Thomas seems to be balancing on something that is not there, and when he realizes this he is thrown off balance. As it often happens in Antonioni’s films, the essential clue for understanding what is going on is missing, but this doesn’t make things less real, because if we manage to balance on something, even something that doesn’t exist, wouldn’t that make it real?
Blow-Up starts and ends with a group of mimes driving around in the streets of London. These opening and closing sequences, among other things, reveal the change that happened in Thomas.
In the opening scene, the mimes are driving and running around streets full of people asking for money. This sequence is important in terms of emphasizing the contrast from the very beginning of the film between the mimes who intentionally play roles and homeless men who are stripped of their social roles. Contrast also exists between mimes and ordinary people like foot guards or nuns who also play their own roles—sometimes wearing respective clothing—without realizing it. Finally, the film compares the mimes with Thomas, who is disguised as a homeless man. The disguised Thomas strives to enter into and capture reality by faking it. One way or another, everyone here is involved in a make-believe game; however, unlike the mimes, it’s not always obvious, and neither is it conscious.

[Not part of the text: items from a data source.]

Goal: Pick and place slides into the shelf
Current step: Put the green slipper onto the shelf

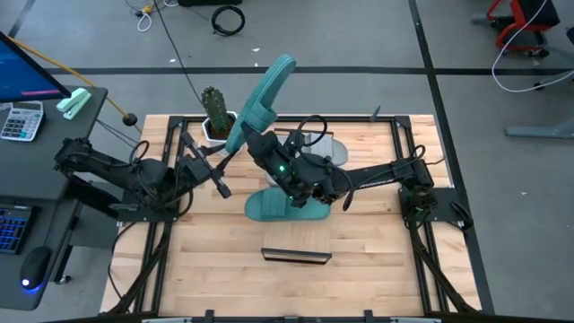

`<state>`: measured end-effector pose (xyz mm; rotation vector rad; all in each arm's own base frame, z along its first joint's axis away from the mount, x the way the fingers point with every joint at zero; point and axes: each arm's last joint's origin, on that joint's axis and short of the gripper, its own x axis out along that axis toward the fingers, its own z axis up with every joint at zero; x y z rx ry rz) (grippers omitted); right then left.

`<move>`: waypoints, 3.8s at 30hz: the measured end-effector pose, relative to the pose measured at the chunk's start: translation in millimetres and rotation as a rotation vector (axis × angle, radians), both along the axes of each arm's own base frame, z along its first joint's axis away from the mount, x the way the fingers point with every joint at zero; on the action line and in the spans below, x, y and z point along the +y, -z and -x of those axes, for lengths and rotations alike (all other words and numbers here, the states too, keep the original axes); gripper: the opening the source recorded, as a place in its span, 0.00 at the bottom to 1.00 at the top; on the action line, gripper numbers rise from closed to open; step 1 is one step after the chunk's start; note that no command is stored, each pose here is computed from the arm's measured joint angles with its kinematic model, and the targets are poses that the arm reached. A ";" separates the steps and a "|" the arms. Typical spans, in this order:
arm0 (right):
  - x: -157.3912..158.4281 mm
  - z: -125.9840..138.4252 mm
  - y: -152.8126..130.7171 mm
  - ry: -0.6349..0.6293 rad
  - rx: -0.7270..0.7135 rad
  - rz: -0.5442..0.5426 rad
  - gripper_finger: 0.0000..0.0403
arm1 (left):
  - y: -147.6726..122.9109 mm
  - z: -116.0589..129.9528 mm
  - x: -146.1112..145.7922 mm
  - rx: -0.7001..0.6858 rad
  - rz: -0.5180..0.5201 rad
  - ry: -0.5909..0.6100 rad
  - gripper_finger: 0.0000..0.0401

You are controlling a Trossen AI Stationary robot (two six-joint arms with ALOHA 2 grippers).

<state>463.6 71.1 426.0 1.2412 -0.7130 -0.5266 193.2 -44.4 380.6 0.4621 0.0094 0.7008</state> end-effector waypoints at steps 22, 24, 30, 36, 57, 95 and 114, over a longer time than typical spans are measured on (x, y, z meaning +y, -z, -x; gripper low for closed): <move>6.4 -5.6 8.4 -0.073 0.067 0.072 0.33 | -2.8 1.1 1.1 0.010 -0.022 -0.019 0.15; 7.8 -7.2 11.0 -0.090 0.076 0.079 0.38 | -1.9 0.8 1.0 0.019 -0.024 -0.022 0.14; 13.1 -3.9 7.1 -0.097 0.062 0.076 0.48 | -2.0 1.0 0.9 0.016 -0.021 -0.024 0.14; 28.3 15.3 -15.5 -0.146 0.037 0.099 0.51 | -2.6 3.4 3.0 0.029 -0.028 -0.063 0.14; 76.0 169.0 -101.0 0.122 0.575 0.311 0.49 | -17.5 43.9 -11.3 -0.310 0.382 0.185 0.14; 77.8 287.4 -45.3 -0.638 1.230 0.550 0.47 | 45.7 4.1 -67.2 -0.363 1.565 0.468 0.14; 100.4 274.2 -28.7 -0.685 1.308 0.583 0.47 | 48.1 8.0 -89.6 -0.422 1.965 0.480 0.14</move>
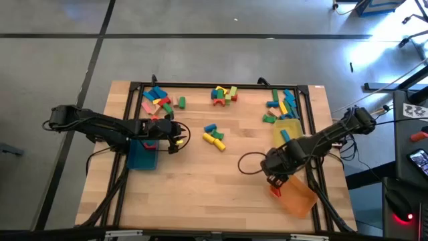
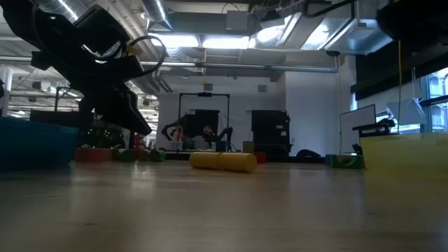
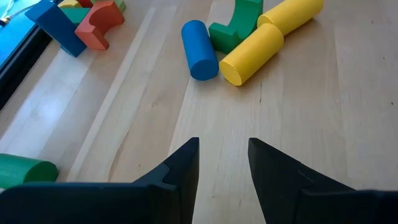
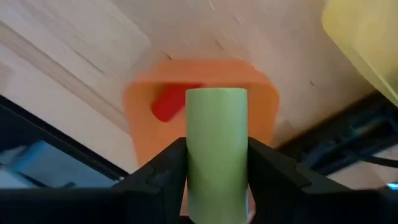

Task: Sort blocks by size
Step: Put the light green cylindrical block into the orange bin, then put the green arch block into the blue bin

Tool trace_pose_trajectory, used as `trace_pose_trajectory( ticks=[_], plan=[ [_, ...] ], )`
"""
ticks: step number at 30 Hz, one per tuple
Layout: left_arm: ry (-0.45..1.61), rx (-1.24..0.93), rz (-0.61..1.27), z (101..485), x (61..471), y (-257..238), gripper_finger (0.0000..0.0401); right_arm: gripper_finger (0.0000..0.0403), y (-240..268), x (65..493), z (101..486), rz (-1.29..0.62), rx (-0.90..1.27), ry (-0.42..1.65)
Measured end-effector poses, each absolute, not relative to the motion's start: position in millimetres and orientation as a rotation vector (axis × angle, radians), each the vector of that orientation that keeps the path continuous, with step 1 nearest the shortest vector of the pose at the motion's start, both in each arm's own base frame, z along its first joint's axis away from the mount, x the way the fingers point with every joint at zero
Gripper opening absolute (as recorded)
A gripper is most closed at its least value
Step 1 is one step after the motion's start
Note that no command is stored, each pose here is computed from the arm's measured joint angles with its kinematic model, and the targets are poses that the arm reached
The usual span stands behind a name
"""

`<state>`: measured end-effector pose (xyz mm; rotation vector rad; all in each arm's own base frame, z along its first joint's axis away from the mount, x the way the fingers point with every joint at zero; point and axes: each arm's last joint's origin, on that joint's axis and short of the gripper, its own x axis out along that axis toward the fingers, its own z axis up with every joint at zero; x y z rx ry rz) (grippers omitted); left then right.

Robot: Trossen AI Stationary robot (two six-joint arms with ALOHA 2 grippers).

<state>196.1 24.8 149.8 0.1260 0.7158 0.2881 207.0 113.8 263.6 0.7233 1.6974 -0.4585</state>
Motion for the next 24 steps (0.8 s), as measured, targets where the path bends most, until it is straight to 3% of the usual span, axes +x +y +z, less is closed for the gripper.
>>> trace_pose_trajectory(
  ticks=[7, 13, 24],
  plan=[
    [0.715, 0.123, 0.289, 149.8, 196.2, 24.8, 0.0123, 0.0152, 127.5, 191.2, 245.7, -0.456, 0.574, 1.718],
    [0.713, 0.114, 0.293, 149.8, 196.2, 24.8, 0.0123, 0.0144, 146.7, 179.7, 220.9, -0.331, 0.563, 1.746],
    [0.713, 0.115, 0.293, 149.9, 196.2, 24.8, 0.0123, 0.0211, 148.8, 166.8, 210.9, -0.546, 0.614, 1.738]
  ],
)
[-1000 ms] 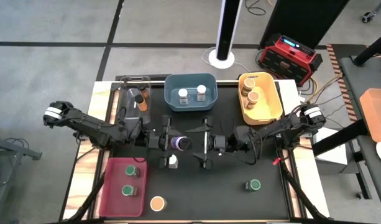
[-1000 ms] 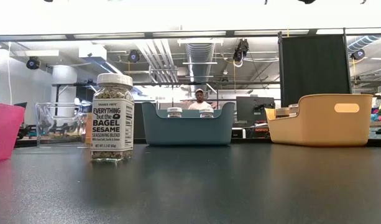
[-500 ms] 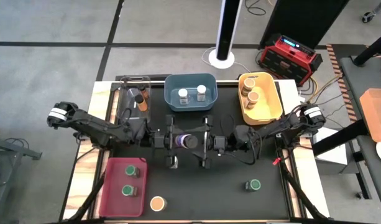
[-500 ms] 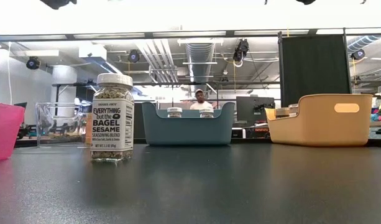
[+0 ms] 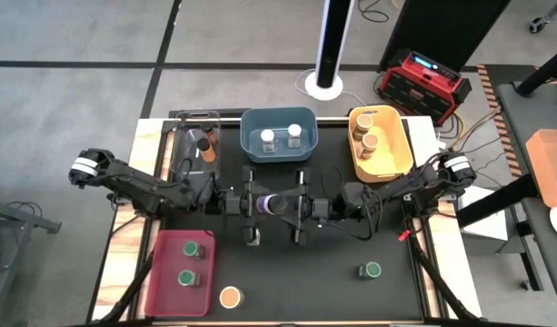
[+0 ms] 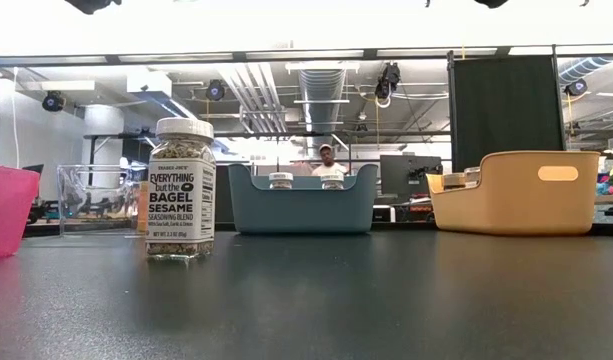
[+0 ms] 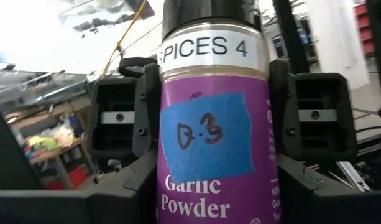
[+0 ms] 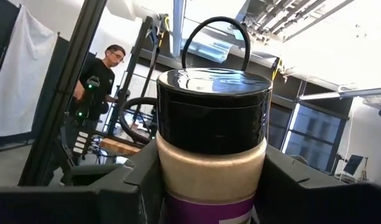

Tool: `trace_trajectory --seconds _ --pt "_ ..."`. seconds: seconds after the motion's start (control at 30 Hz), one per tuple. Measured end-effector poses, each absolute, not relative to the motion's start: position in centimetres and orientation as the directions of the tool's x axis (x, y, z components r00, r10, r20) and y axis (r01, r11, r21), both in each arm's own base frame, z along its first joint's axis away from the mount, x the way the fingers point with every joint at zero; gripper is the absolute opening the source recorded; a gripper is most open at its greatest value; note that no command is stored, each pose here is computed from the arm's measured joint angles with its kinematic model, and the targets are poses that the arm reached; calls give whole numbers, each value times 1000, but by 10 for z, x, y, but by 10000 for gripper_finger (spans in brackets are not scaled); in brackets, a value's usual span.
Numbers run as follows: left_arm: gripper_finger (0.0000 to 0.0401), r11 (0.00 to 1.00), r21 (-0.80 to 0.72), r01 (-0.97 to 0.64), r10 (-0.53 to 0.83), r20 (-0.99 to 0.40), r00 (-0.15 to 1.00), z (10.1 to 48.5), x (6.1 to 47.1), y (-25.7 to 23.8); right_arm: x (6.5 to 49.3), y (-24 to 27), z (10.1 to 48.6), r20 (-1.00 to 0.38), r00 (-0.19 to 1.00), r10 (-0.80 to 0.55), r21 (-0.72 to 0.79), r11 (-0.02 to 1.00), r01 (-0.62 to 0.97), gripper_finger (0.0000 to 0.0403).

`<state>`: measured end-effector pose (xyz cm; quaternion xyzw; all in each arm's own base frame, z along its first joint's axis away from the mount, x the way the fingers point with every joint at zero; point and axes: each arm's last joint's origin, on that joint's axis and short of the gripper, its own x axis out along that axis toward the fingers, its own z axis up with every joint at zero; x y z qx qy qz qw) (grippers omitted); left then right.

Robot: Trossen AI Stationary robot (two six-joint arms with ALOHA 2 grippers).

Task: Sort spices by type
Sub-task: Put the black seasoning bottle into the transparent bin

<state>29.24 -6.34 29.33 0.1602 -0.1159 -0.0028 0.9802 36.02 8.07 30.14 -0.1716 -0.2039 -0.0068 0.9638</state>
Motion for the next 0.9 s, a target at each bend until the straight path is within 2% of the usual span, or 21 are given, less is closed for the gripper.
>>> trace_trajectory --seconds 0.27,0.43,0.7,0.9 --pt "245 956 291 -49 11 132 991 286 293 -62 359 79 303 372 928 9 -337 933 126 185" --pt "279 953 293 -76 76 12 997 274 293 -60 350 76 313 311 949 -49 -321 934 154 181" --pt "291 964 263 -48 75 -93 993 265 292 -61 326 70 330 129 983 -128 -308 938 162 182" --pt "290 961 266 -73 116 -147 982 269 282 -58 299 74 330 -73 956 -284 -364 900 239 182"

On a closer look, the “real” and “imaginary” do not confront but complement each other. We have Thomas disguised as a homeless man in order to sneak into the reality of other people, while the mimes—obviously fake personae—are asking for real money. Reality and illusion are strangely intertwined and are maybe even integral parts of each other, although Thomas, quite arrogantly, believes that he is living on the “reality” side.
In the ending sequence, Thomas encounters the mimes once again. Mimes start playing tennis with imaginary balls and rackets while Thomas stands outside the fence watching. At one point, the ball flies over the fence, and the mimes turn to ask Thomas to return the ball. Startled at first, Thomas goes to the ball, or to the spot where it should be, takes the ball, and throws it to the mimes.
Tennis actually can be viewed as a balancing act, with the ball bouncing from one player to another. When the ball flies off and Thomas is required to return it in the game, he decides to participate. He gets involved in the imaginary game, and now he can even hear the sound of the ball. The final shot of Blow-up is of Thomas standing in the field, slowly disappearing. Does he disappear like the ball or like the body of the murdered man? Does it mean he isn’t real anymore or never was, or on the contrary, is he more real than has ever been? And one more thing—what is truer in this story: what actually happened, or what Thomas has construed in his mind, regardless to what extent these two coincide?